:: Task instructions ::
Where a line below holds the string "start", that line goes into the answer.

__________________________________________________

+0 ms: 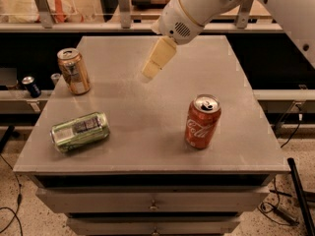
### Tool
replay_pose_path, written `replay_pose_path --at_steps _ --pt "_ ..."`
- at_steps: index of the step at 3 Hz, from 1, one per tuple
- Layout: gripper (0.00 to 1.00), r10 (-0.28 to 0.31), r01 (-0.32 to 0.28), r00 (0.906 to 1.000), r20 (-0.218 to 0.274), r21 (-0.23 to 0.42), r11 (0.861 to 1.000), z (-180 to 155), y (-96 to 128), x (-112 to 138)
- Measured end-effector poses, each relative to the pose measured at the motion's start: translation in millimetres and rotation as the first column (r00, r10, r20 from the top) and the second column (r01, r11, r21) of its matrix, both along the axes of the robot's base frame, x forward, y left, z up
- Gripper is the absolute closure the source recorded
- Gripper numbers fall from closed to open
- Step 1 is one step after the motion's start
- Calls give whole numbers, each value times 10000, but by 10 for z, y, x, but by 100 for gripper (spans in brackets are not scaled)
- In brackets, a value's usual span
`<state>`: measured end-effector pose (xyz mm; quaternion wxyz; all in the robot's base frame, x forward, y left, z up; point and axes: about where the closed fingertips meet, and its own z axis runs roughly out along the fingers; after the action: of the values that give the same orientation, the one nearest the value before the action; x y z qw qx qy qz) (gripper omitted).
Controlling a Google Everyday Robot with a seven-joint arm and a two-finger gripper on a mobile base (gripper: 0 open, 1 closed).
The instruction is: Knock orange can over
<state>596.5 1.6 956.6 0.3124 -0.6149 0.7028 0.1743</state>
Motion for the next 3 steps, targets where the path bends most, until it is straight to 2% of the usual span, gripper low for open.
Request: replay_pose_path --at_steps 1,2,3 --pt "0 -277 276 9996 14 392 9989 -67 131 109" --pt "0 -651 664 9977 -168 928 9935 -177 391 283" --pt "0 -739 776 9967 -349 1216 9895 -287 652 402"
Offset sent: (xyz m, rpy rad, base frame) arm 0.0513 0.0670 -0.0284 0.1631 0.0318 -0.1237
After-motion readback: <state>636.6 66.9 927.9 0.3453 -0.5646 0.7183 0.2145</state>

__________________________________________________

:: Reply ::
- Measured end-effector poses, each relative to the pose measured at the motion's start: translation in millimetres and rotation as the first column (r00, r10, r20 from the top) and the second column (r01, r11, r21) of its matrix, both along the axes of the robot's base frame, x forward, y left, z up
- Step 1 is one step after the motion's start

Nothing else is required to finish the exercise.